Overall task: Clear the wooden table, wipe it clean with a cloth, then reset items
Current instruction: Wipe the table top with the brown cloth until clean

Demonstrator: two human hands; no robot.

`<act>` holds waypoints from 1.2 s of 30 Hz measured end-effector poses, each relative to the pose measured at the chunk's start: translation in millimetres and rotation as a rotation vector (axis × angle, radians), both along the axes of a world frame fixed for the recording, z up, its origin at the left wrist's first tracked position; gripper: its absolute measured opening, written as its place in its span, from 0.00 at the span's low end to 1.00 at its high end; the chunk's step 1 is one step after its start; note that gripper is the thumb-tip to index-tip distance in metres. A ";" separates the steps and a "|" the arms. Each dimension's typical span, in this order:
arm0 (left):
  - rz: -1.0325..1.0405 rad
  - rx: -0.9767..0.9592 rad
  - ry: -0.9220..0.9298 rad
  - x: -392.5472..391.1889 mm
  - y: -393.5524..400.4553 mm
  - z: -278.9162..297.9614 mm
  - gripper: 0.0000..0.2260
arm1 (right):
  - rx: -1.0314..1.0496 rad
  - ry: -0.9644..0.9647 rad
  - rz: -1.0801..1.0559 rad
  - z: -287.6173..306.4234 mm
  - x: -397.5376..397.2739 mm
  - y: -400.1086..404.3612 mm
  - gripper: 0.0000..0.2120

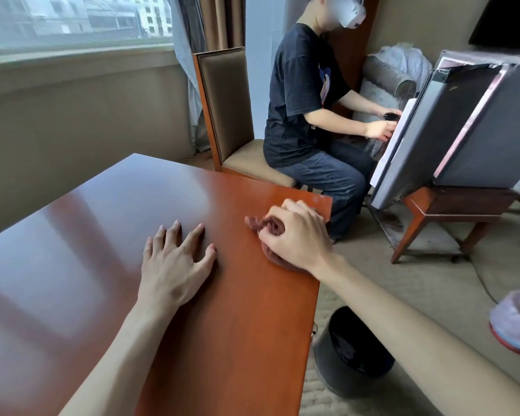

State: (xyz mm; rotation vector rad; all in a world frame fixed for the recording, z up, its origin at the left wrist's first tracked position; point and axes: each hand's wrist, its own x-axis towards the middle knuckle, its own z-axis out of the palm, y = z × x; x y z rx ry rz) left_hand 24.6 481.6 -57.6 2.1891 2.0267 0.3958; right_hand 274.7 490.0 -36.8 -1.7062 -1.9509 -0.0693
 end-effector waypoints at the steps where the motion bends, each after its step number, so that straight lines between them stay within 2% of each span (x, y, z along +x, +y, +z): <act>1: -0.006 -0.001 0.003 -0.4 -0.7 0.1 0.33 | 0.005 -0.001 0.033 -0.8 -0.7 -26.5 0.13; 4: -0.010 0.000 -0.005 0.5 -1.5 0.1 0.34 | 0.005 0.024 0.108 -3.3 2.9 -77.8 0.12; 6: -0.011 0.007 -0.007 1.0 -0.6 -0.3 0.34 | -0.017 0.042 0.116 -1.3 9.4 -70.9 0.12; 11: -0.004 0.027 -0.003 -1.0 2.5 -3.7 0.36 | -0.018 -0.033 -0.092 3.4 34.5 45.0 0.14; 14: 0.008 0.038 -0.015 -0.7 3.9 -3.5 0.36 | -0.048 -0.013 -0.230 6.3 49.5 113.9 0.17; 17: 0.011 0.033 -0.022 0.5 2.2 -1.7 0.36 | -0.079 0.028 -0.302 10.6 48.1 131.5 0.20; 20: 0.005 0.012 -0.026 1.0 0.9 0.2 0.34 | -0.064 -0.003 -0.279 10.3 33.6 88.7 0.16; 25: -0.015 0.009 -0.025 0.2 -0.6 -0.9 0.32 | 0.012 -0.001 -0.066 -0.7 3.7 -55.6 0.12; 28: -0.015 0.009 -0.027 0.1 -1.5 -0.5 0.34 | 0.018 0.053 0.056 -3.7 2.5 -91.1 0.12; 31: -0.017 0.016 -0.024 -0.6 0.2 -1.7 0.34 | 0.009 0.020 -0.013 1.4 23.0 -35.8 0.12; 34: -0.003 0.028 -0.019 -0.8 1.6 -1.7 0.34 | 0.007 -0.017 -0.218 5.5 59.5 55.4 0.15; 36: 0.003 0.028 -0.013 0.1 2.4 -1.9 0.34 | -0.030 0.026 -0.331 11.0 79.8 97.5 0.16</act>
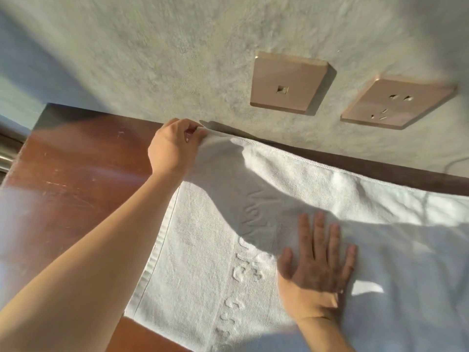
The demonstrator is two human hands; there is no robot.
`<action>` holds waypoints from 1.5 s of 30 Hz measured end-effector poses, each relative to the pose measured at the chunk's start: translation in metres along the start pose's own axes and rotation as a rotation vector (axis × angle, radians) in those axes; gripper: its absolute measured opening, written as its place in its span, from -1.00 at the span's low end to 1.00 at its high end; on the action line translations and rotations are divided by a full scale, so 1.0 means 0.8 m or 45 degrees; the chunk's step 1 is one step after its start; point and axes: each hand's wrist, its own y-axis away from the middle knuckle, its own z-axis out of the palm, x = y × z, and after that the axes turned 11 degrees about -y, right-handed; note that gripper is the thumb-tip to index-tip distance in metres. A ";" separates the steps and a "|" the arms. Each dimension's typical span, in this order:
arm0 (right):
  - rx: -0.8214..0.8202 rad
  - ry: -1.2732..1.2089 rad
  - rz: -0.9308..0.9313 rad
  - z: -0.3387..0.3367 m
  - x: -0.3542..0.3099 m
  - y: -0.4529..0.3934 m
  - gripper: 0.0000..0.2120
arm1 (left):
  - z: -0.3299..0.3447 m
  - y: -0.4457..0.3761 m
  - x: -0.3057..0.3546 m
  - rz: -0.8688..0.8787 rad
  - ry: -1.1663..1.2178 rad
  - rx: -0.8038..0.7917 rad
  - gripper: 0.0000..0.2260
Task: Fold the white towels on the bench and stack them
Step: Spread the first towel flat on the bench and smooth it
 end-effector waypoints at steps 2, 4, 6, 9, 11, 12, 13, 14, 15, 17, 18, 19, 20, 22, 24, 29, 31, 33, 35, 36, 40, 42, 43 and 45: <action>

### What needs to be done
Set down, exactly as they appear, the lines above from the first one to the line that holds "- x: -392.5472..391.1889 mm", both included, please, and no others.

### Finished exercise
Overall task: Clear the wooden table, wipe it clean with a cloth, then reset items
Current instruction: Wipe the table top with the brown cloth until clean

Demonstrator: two human hands; no robot.

`<act>` holds waypoints from 1.2 s of 30 Hz measured end-effector poses, each relative to the pose measured at the chunk's start: translation in millimetres and rotation as a rotation vector (axis × angle, radians), both along the axes of a world frame fixed for the recording, z up, its origin at the left wrist's first tracked position; gripper: its absolute measured opening, written as its place in its span, from 0.00 at the span's low end to 1.00 at its high end; the chunk's step 1 is one step after its start; note that gripper is the thumb-tip to index-tip distance in metres. A ";" separates the steps and a "|" the arms. Each dimension's typical span, in this order:
arm0 (left):
  - rz: -1.0325..1.0405 rad
  - rx: -0.9767..0.9592 rad
  - ry: -0.9220..0.9298 rad
  - x: -392.5472..391.1889 mm

The exercise was answered completely.